Of course, millions of people in other professions experience similar issues, but corporate types face unique challenges. After years of ascending the corporate ladder, most have attained a certain salary level and a certain degree of career success. Feelings of identity, self-worth, and belonging are all tied up in their job titles. They feel like they have a lot to lose by walking away.
Suck It Up, Cry-Baby
So what’s wrong with these people? They’re not ditch diggers or sweatshop laborers. Dina and David have cushy office jobs, make good money, and enjoy generous 401(k) plans. They should be happy, right?
Your grandparents would have scoffed at the concept of job fulfillment. Previous generations mostly saw work as a necessary evil—you weren’t supposed to like it. They felt lucky just to earn enough money to feed their families and pay the rent. After all, does anybody really like his job?
The answer today is a resounding yes. There is a fortunate segment of the population made up of people who love what they do for a living. Their eyes light up when they talk about their work, and they’re proud of the contributions they make.
“I was always in a sour mood on Sunday nights because I had to wake up the next day and live a bad, bad nightmare all over again,” says David R., a corporate attorney. “I felt like I was trapped in the movie Groundhog Day.”
Today work is more personal than ever before. Who you are is what you do. Sure, it’s important to maintain perspective and not take opportunities for granted. With so much poverty and suffering in the world, the ability to choose a career that brings joy and fulfillment is a privilege. But for those who have the option, why waste the majority of your waking hours in a job that makes you miserable?
The average American spends more than one hundred thousand hours at work over the course of a lifetime. And that’s a very conservative estimate, given ever-increasing workloads and later retirement ages. If you truly believe that work shouldn’t be fulfilling or interesting, that it’s just a means to a paycheck, then you’re missing a lot.
No job is all fun and free beer. That’s why they call it work. Let’s face it, even the most tedious corporate job beats cleaning toilets at the bus station or running the deep-fryer at Mickey D’s.

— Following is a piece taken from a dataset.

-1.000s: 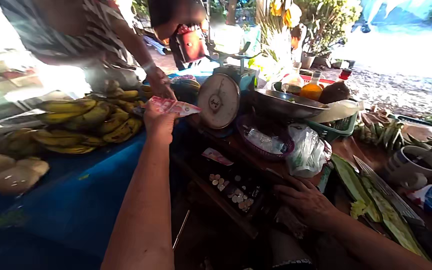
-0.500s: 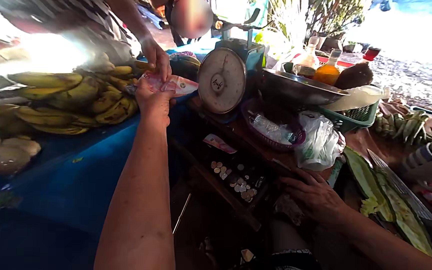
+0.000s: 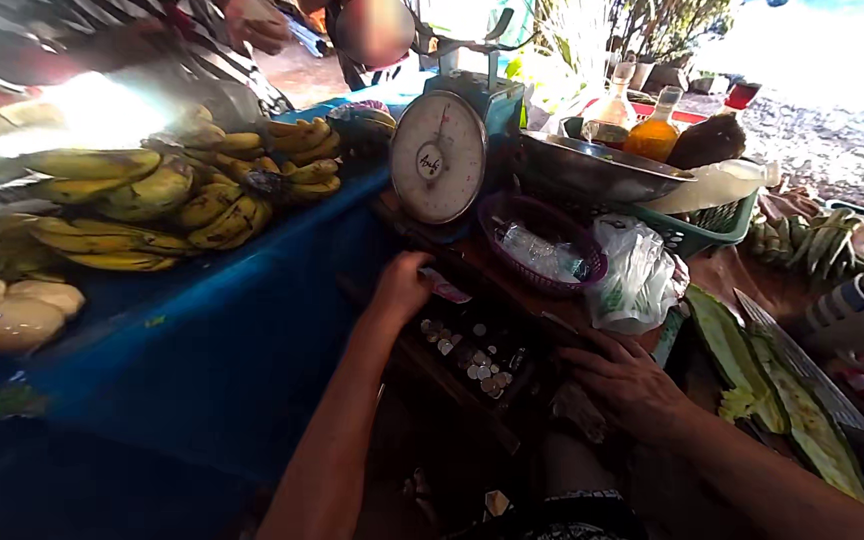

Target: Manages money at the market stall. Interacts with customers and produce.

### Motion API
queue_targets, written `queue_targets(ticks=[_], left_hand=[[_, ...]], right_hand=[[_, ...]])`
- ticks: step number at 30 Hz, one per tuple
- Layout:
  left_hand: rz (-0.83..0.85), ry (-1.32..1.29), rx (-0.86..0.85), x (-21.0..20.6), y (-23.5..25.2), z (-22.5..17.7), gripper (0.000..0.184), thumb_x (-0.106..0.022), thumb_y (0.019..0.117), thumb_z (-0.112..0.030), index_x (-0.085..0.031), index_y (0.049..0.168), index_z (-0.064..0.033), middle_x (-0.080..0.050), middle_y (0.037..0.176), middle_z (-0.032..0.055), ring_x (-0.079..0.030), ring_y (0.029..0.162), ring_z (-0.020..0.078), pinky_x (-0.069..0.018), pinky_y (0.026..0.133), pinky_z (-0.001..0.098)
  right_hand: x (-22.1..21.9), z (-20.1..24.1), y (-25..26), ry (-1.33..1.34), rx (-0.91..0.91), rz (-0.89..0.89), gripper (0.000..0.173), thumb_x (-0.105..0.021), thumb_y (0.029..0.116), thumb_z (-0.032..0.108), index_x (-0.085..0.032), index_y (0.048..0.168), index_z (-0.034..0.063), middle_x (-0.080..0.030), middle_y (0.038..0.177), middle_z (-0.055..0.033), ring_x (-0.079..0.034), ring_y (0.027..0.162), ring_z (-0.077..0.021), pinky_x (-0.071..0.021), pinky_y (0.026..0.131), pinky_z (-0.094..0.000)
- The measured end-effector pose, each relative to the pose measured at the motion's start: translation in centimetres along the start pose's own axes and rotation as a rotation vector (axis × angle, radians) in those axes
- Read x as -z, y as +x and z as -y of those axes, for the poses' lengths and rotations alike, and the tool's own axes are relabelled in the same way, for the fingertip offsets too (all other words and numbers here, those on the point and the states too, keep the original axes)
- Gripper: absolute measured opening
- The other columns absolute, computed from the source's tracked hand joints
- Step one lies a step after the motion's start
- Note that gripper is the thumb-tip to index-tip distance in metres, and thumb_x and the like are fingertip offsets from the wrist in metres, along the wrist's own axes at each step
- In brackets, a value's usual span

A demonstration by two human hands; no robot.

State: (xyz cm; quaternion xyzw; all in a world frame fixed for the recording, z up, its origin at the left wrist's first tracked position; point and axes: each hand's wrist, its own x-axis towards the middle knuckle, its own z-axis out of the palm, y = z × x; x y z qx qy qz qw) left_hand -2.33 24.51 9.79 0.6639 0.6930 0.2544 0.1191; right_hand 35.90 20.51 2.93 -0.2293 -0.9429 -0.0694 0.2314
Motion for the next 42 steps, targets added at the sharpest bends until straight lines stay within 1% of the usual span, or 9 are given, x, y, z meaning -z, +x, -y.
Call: queue_targets(ticks=[3, 6, 9, 11, 14, 20, 27, 34, 42], left_hand=[[0.182, 0.24, -0.038, -4.7, -0.1, 1.3, 0.052, -0.075, 0.0822, -0.001, -0.066, 0.132, -0.0087, -0.056, 0.144, 0.0228, -0.051, 0.133, 0.0468, -0.0435, 0.101, 0.0713], [0.271, 0.293, -0.002, -5.7, 0.5, 2.2, 0.046, -0.071, 0.0861, 0.001, -0.068, 0.132, -0.007, -0.051, 0.151, 0.0199, -0.047, 0.138, 0.0454, -0.0377, 0.108, 0.069], [0.281, 0.24, 0.02, -4.9, 0.7, 2.6, 0.018, -0.067, 0.0905, 0.001, -0.076, 0.106, -0.0019, -0.062, 0.139, 0.0175, -0.06, 0.127, 0.0391, -0.0457, 0.106, 0.0604], [0.248, 0.241, 0.046, -4.6, 0.5, 2.4, 0.015, -0.067, 0.0891, 0.003, -0.075, 0.1, -0.0012, -0.07, 0.121, 0.0185, -0.066, 0.114, 0.0396, -0.0505, 0.098, 0.0617], [0.208, 0.246, 0.003, -4.4, 0.1, 2.5, 0.022, -0.069, 0.0878, 0.005, -0.074, 0.108, -0.0027, -0.072, 0.111, 0.0193, -0.068, 0.108, 0.04, -0.0519, 0.094, 0.0632], [0.212, 0.241, -0.027, -4.0, 0.4, 3.3, 0.048, -0.068, 0.0862, 0.01, -0.067, 0.131, -0.0062, -0.069, 0.126, 0.0173, -0.064, 0.121, 0.0372, -0.0482, 0.104, 0.0606], [0.108, 0.179, -0.036, -2.8, -0.2, 3.5, 0.023, -0.061, 0.0977, 0.001, -0.072, 0.119, -0.0005, -0.071, 0.116, 0.0211, -0.068, 0.112, 0.04, -0.0503, 0.099, 0.0616], [-0.18, 0.078, 0.087, -0.4, -1.7, 4.3, 0.017, -0.066, 0.0967, -0.006, -0.073, 0.11, 0.0035, -0.072, 0.108, 0.0231, -0.069, 0.105, 0.0401, -0.0511, 0.095, 0.0619], [0.051, 0.357, 0.097, 0.2, -1.2, 0.5, 0.021, -0.064, 0.0996, -0.017, -0.077, 0.113, -0.0085, -0.07, 0.114, 0.0217, -0.064, 0.114, 0.0422, -0.0473, 0.098, 0.0638]], right_hand=[[0.1, 0.0, 0.1, -0.005, -0.002, 0.0, 0.029, -0.049, 0.1033, 0.025, -0.075, 0.114, 0.0185, -0.066, 0.139, 0.0034, -0.053, 0.137, -0.0296, -0.0427, 0.111, -0.0506], [-0.1, -0.1, 0.1, -0.003, 0.008, -0.017, 0.03, -0.047, 0.1028, 0.025, -0.075, 0.112, 0.0181, -0.067, 0.138, 0.0031, -0.054, 0.136, -0.0298, -0.0432, 0.111, -0.0504], [-0.2, -0.1, 0.1, 0.005, 0.007, -0.021, 0.03, -0.047, 0.1032, 0.025, -0.075, 0.112, 0.0187, -0.067, 0.138, 0.0036, -0.054, 0.136, -0.0294, -0.0427, 0.111, -0.0505], [-0.1, 0.0, 0.1, 0.01, 0.0, -0.011, 0.03, -0.046, 0.1035, 0.025, -0.075, 0.113, 0.019, -0.066, 0.139, 0.0037, -0.053, 0.137, -0.0293, -0.0421, 0.111, -0.0507], [0.0, 0.0, 0.0, 0.015, -0.005, -0.016, 0.03, -0.047, 0.1028, 0.025, -0.075, 0.112, 0.019, -0.067, 0.138, 0.0038, -0.054, 0.137, -0.0293, -0.0422, 0.111, -0.0503], [0.1, 0.0, 0.1, 0.023, -0.004, -0.01, 0.03, -0.046, 0.1033, 0.025, -0.075, 0.112, 0.0186, -0.066, 0.138, 0.0037, -0.054, 0.136, -0.0297, -0.0421, 0.111, -0.0505], [0.0, 0.0, 0.1, 0.031, -0.009, -0.032, 0.03, -0.047, 0.1026, 0.024, -0.075, 0.11, 0.0185, -0.067, 0.137, 0.0035, -0.055, 0.135, -0.0299, -0.0429, 0.11, -0.0507], [0.0, -0.1, 0.2, 0.033, -0.003, -0.023, 0.03, -0.047, 0.1034, 0.026, -0.075, 0.112, 0.0181, -0.067, 0.137, 0.0027, -0.055, 0.135, -0.0308, -0.0435, 0.11, -0.0514], [-0.2, -0.2, 0.4, 0.016, 0.006, -0.065, 0.031, -0.046, 0.1025, 0.027, -0.076, 0.108, 0.0194, -0.069, 0.134, 0.0047, -0.057, 0.133, -0.0293, -0.0441, 0.109, -0.0497]])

And not every corporate job is a pit of Dilbertian despair. Some corporate executives love their work. They believe in their products and services and get a charge out of helping their companies succeed.

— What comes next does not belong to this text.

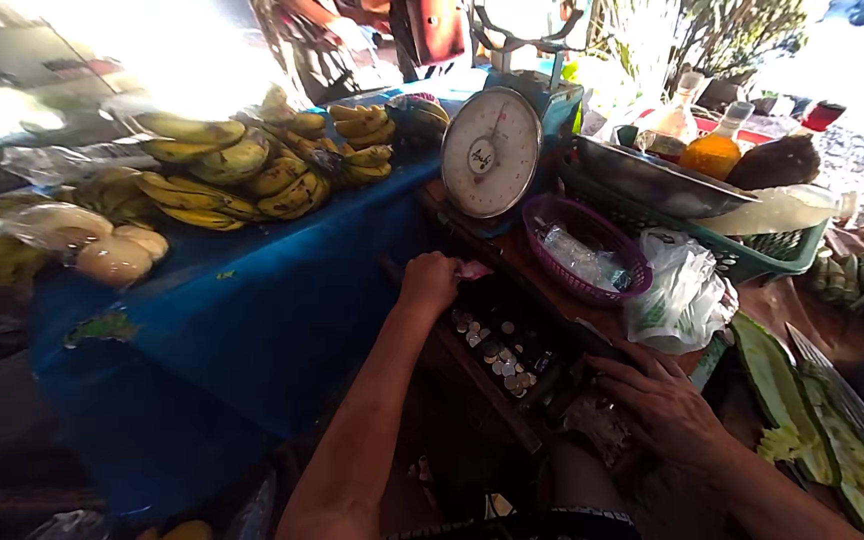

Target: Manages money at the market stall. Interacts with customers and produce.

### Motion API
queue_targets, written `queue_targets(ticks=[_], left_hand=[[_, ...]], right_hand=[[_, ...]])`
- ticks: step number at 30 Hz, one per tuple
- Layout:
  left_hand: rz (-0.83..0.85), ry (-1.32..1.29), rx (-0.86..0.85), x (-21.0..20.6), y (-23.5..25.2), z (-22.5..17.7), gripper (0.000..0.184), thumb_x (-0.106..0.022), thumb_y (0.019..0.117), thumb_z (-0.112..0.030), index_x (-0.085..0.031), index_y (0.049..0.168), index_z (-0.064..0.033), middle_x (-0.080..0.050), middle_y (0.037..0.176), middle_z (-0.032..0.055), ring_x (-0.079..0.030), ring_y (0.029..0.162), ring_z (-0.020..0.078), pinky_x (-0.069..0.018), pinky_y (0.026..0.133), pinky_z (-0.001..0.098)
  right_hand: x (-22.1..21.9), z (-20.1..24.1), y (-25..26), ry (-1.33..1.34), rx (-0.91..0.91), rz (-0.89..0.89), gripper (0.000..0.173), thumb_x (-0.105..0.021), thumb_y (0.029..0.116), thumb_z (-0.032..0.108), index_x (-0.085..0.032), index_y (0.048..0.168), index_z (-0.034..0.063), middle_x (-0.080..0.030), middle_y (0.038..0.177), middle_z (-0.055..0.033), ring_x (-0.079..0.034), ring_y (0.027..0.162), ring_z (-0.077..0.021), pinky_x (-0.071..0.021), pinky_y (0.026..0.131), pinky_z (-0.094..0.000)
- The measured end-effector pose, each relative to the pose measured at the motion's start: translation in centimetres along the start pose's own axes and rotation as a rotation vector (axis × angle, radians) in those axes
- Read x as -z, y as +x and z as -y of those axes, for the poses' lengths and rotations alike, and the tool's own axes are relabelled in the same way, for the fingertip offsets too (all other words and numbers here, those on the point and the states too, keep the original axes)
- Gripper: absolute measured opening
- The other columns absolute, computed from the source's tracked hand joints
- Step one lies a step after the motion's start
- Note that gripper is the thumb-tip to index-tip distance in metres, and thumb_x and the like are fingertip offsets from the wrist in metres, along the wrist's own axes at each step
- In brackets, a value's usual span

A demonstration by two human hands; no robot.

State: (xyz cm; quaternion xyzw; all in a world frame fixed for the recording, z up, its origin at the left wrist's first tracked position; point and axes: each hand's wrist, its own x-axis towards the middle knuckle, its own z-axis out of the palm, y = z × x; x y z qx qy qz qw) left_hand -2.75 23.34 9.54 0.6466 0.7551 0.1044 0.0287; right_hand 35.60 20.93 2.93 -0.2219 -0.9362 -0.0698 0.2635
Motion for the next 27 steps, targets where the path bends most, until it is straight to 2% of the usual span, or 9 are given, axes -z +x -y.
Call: queue_targets(ticks=[3, 5, 7, 9, 11, 12, 14, 20, 27], left_hand=[[0.048, 0.116, -0.019, -0.3, 0.4, -1.6, 0.018, -0.067, 0.0957, -0.017, -0.078, 0.109, -0.0128, -0.07, 0.112, 0.0172, -0.064, 0.111, 0.0387, -0.0486, 0.091, 0.0614], [0.104, 0.128, -0.034, -0.9, 0.9, -2.4, 0.021, -0.065, 0.0969, -0.019, -0.078, 0.112, -0.0146, -0.068, 0.116, 0.0167, -0.062, 0.114, 0.0378, -0.0485, 0.092, 0.0604], [0.177, 0.099, -0.047, -2.0, 1.3, -2.6, 0.025, -0.06, 0.1015, -0.026, -0.077, 0.113, -0.0117, -0.066, 0.124, 0.0173, -0.059, 0.12, 0.0391, -0.0463, 0.096, 0.0631], [0.282, 0.081, -0.052, -3.4, 1.3, -2.8, 0.043, -0.049, 0.1064, -0.041, -0.073, 0.12, -0.0087, -0.061, 0.139, 0.0154, -0.051, 0.134, 0.0403, -0.0383, 0.105, 0.0679], [0.392, 0.088, -0.049, -4.6, 1.6, -2.9, 0.062, -0.041, 0.1053, -0.058, -0.063, 0.138, -0.0113, -0.048, 0.157, 0.0106, -0.032, 0.151, 0.041, -0.0234, 0.114, 0.0729], [0.422, 0.084, -0.046, -5.0, 1.7, -3.1, 0.068, -0.039, 0.1038, -0.063, -0.057, 0.146, -0.0132, -0.044, 0.161, 0.0094, -0.022, 0.155, 0.0417, -0.014, 0.116, 0.0756], [0.47, 0.083, -0.042, -5.5, 2.1, -3.5, 0.074, -0.033, 0.102, -0.07, -0.051, 0.151, -0.0167, -0.04, 0.163, 0.0075, -0.012, 0.157, 0.04, -0.0012, 0.116, 0.0781], [0.527, 0.12, -0.029, -6.1, 3.2, -5.5, 0.077, -0.031, 0.1034, -0.066, -0.054, 0.147, -0.0074, -0.041, 0.16, 0.0171, -0.016, 0.156, 0.0413, 0.0025, 0.117, 0.0765], [0.305, 0.053, -0.056, -6.5, 2.8, -5.5, 0.07, -0.033, 0.1049, -0.062, -0.057, 0.144, -0.0093, -0.049, 0.154, 0.0169, -0.032, 0.152, 0.0376, -0.0037, 0.119, 0.0742]], right_hand=[[-0.2, -0.1, -0.2, -0.01, 0.005, -0.007, 0.031, -0.046, 0.1025, 0.027, -0.076, 0.108, 0.0203, -0.068, 0.134, 0.0058, -0.056, 0.134, -0.0284, -0.0444, 0.108, -0.0495], [-0.1, -0.1, -0.3, -0.009, 0.002, -0.004, 0.03, -0.047, 0.102, 0.025, -0.076, 0.108, 0.0202, -0.069, 0.134, 0.0059, -0.056, 0.134, -0.028, -0.0448, 0.108, -0.0494], [-0.1, -0.1, -0.4, -0.008, -0.003, -0.002, 0.03, -0.047, 0.1018, 0.025, -0.076, 0.107, 0.02, -0.069, 0.134, 0.0059, -0.056, 0.135, -0.0276, -0.0444, 0.109, -0.0491], [-0.1, 0.0, -0.4, -0.01, -0.004, 0.003, 0.03, -0.047, 0.1022, 0.025, -0.076, 0.107, 0.0201, -0.068, 0.135, 0.0061, -0.056, 0.135, -0.0275, -0.0448, 0.109, -0.0491], [0.0, -0.1, -0.4, -0.018, 0.001, 0.004, 0.029, -0.048, 0.1018, 0.025, -0.076, 0.107, 0.0202, -0.068, 0.135, 0.0062, -0.055, 0.135, -0.0273, -0.0445, 0.109, -0.0482], [0.0, -0.1, -0.4, -0.018, 0.002, 0.007, 0.029, -0.047, 0.1019, 0.025, -0.075, 0.108, 0.0202, -0.068, 0.135, 0.0061, -0.055, 0.136, -0.0272, -0.0441, 0.11, -0.0478], [0.0, 0.0, -0.4, -0.011, -0.003, 0.01, 0.029, -0.048, 0.102, 0.025, -0.076, 0.109, 0.02, -0.068, 0.136, 0.0059, -0.054, 0.136, -0.0272, -0.0443, 0.11, -0.048], [-0.1, 0.0, -0.3, -0.006, -0.004, 0.014, 0.028, -0.049, 0.102, 0.026, -0.076, 0.11, 0.0205, -0.067, 0.136, 0.0064, -0.054, 0.136, -0.0269, -0.0437, 0.111, -0.0479], [-0.1, 0.1, -0.2, -0.013, -0.001, 0.002, 0.029, -0.048, 0.1017, 0.026, -0.076, 0.108, 0.0203, -0.068, 0.135, 0.0061, -0.055, 0.135, -0.0277, -0.0448, 0.109, -0.0482]])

All jobs have both positives and negatives—and the negatives are different for every individual. One person might find number-crunching financial reports tedious while another thrives on the challenge. One employee may love the excitement of a demanding, competitive work environment while another gets ulcers just thinking about it.
Executives with seemingly great jobs can be just as unhappy as anyone else if their work lacks the elements that they value. For those looking primarily for financial gain or prestige, high-level corporate gigs can be very rewarding. For others who prioritize flexibility or exercising their creativity, corporate life can be hell.

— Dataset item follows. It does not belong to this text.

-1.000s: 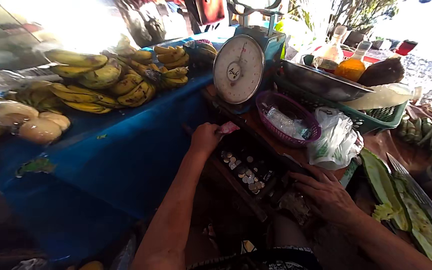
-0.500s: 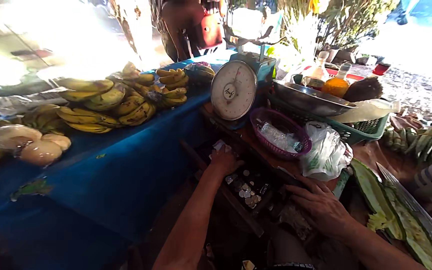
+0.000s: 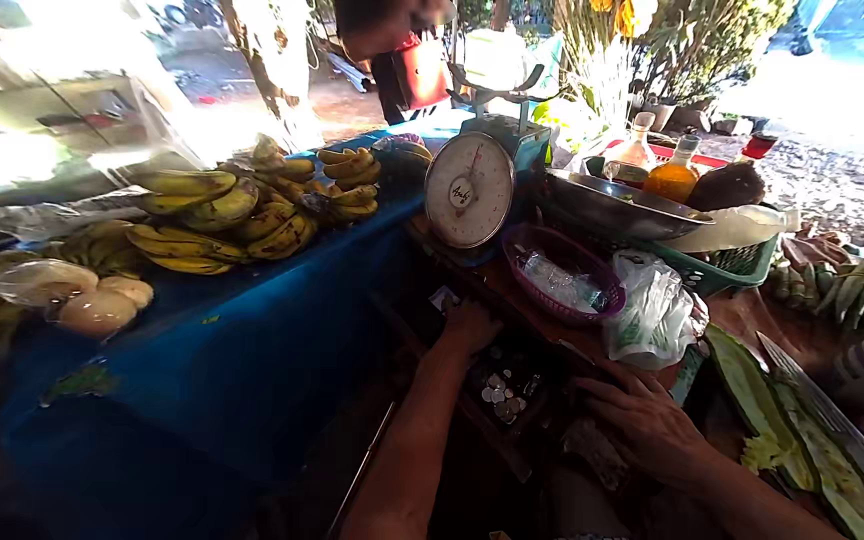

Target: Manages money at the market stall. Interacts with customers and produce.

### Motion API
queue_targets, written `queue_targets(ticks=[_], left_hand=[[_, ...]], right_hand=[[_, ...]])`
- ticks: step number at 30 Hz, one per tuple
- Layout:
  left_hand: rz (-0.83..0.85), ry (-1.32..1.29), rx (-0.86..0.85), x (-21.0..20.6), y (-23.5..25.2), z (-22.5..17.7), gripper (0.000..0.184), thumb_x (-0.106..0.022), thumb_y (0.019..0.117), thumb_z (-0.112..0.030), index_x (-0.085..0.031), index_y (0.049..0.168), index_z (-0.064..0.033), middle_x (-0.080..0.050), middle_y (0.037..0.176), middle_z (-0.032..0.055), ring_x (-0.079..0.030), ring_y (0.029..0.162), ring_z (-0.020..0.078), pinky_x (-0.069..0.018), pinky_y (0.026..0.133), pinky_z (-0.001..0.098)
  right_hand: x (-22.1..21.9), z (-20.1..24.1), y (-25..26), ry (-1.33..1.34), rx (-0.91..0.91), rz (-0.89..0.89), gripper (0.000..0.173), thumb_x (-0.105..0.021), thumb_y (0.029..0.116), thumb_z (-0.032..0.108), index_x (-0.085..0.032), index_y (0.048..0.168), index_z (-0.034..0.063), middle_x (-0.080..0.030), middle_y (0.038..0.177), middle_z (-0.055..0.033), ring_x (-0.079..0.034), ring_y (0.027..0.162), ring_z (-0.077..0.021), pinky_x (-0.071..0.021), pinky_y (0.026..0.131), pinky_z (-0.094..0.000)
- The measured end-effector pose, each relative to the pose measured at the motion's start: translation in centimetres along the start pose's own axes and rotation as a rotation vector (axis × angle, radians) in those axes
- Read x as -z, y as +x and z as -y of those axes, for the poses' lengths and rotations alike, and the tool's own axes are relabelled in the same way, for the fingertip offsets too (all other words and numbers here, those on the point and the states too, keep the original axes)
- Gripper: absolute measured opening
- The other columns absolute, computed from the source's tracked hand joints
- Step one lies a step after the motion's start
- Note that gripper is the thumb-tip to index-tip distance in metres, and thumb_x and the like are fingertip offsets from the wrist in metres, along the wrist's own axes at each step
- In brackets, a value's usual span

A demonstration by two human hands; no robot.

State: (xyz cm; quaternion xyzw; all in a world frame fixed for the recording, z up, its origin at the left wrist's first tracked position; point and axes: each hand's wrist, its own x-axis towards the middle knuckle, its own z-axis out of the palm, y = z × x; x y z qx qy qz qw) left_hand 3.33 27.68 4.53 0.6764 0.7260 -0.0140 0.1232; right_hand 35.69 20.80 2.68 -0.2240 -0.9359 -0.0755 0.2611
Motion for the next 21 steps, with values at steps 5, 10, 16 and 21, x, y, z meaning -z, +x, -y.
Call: queue_targets(ticks=[5, 10, 16, 21], left_hand=[[-0.066, -0.048, 0.01, 0.1, -0.6, 0.4, 0.064, -0.032, 0.1074, -0.057, -0.058, 0.143, -0.0105, -0.05, 0.155, 0.0144, -0.027, 0.154, 0.0367, -0.003, 0.12, 0.0737], [-0.053, -0.086, 0.071, -0.1, -1.0, 0.5, 0.063, -0.032, 0.1076, -0.056, -0.055, 0.147, -0.0124, -0.042, 0.161, 0.0133, -0.019, 0.157, 0.0365, -0.0044, 0.12, 0.0731], [0.01, -0.067, 0.103, 0.1, -1.3, 0.2, 0.063, -0.034, 0.1081, -0.055, -0.053, 0.149, -0.011, -0.036, 0.164, 0.0137, -0.016, 0.157, 0.036, -0.0068, 0.12, 0.0724], [0.033, -0.016, 0.1, 0.0, -1.0, 0.2, 0.06, -0.035, 0.1088, -0.051, -0.059, 0.142, -0.0077, -0.039, 0.161, 0.0181, -0.019, 0.156, 0.0386, -0.0111, 0.119, 0.0732]], right_hand=[[0.0, 0.0, -0.1, 0.003, 0.001, -0.007, 0.031, -0.047, 0.1025, 0.027, -0.076, 0.108, 0.0205, -0.068, 0.135, 0.0065, -0.055, 0.135, -0.0276, -0.0449, 0.109, -0.0492], [0.1, 0.1, -0.1, -0.002, 0.003, -0.021, 0.03, -0.047, 0.1019, 0.027, -0.076, 0.107, 0.0207, -0.069, 0.134, 0.0063, -0.055, 0.135, -0.0272, -0.0449, 0.109, -0.0482], [0.3, 0.2, -0.1, 0.014, -0.002, -0.006, 0.029, -0.048, 0.1013, 0.027, -0.075, 0.108, 0.02, -0.068, 0.135, 0.0055, -0.055, 0.136, -0.0277, -0.0451, 0.109, -0.0493], [0.4, 0.3, -0.1, 0.026, -0.01, 0.008, 0.026, -0.051, 0.1004, 0.027, -0.075, 0.108, 0.0193, -0.068, 0.135, 0.0052, -0.054, 0.137, -0.0286, -0.0449, 0.109, -0.0513]])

It’s not just about the money. A recent survey by The Conference Board found that 17 percent of those making $15,000 a year say they are satisfied with their jobs, compared with just 14 percent of those who make more than $50,000.
Marcus Buckingham, the author of The One Thing You Need to Know and an expert on employee satisfaction, told USA Today that some of the most disengaged people he’s encountered were senior executives running empires and earning millions of dollars.